Of all the lines below, return only those starting with the line holding "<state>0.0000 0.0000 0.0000" and going on through the line holding "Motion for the", exactly as written.

** Opening DATA block **

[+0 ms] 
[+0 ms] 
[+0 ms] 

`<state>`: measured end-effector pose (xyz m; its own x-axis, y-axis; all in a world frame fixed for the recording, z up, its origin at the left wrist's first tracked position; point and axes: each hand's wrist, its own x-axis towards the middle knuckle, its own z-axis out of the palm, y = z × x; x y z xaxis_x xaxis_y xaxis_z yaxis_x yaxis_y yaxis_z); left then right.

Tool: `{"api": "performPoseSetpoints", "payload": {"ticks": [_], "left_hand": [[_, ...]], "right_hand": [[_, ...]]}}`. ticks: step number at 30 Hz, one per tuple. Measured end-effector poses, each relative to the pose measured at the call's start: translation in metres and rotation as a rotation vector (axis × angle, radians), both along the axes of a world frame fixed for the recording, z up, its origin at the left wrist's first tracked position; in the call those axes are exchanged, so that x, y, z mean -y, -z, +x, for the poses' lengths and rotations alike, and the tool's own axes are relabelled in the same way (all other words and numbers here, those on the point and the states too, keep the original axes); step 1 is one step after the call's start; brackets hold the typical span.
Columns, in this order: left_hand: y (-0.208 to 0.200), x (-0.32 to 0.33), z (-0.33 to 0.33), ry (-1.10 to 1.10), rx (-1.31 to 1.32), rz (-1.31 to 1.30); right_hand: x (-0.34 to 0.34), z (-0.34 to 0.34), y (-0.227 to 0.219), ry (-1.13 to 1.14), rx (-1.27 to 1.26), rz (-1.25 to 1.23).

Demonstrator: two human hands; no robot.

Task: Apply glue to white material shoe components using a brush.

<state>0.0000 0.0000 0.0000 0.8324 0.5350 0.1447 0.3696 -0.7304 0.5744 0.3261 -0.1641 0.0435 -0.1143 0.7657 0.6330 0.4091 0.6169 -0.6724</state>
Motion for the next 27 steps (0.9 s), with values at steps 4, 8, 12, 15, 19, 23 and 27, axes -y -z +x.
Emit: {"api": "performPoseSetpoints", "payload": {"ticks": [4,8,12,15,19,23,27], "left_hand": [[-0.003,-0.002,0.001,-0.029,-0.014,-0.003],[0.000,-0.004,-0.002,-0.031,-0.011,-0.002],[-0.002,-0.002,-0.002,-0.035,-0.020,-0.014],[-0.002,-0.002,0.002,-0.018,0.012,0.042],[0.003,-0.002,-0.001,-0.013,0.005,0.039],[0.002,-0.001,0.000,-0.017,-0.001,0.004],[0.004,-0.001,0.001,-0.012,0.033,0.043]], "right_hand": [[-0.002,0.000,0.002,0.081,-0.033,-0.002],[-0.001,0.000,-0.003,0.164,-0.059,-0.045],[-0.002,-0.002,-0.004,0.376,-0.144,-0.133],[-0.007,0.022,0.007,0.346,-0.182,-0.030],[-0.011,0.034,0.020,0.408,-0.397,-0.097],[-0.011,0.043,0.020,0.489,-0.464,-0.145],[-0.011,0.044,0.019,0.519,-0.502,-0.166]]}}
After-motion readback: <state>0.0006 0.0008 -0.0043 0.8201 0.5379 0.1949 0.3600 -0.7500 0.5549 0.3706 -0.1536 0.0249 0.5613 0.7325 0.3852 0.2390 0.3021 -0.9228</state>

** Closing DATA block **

**COMPLETED EXERCISE**
<state>0.0000 0.0000 0.0000 0.8324 0.5350 0.1447 0.3696 -0.7304 0.5744 0.3261 -0.1641 0.0435 -0.1143 0.7657 0.6330 0.4091 0.6169 -0.6724</state>
Motion for the next 27 steps (0.9 s), with values at steps 4, 8, 12, 15, 19, 23 and 27, axes -y -z +x.

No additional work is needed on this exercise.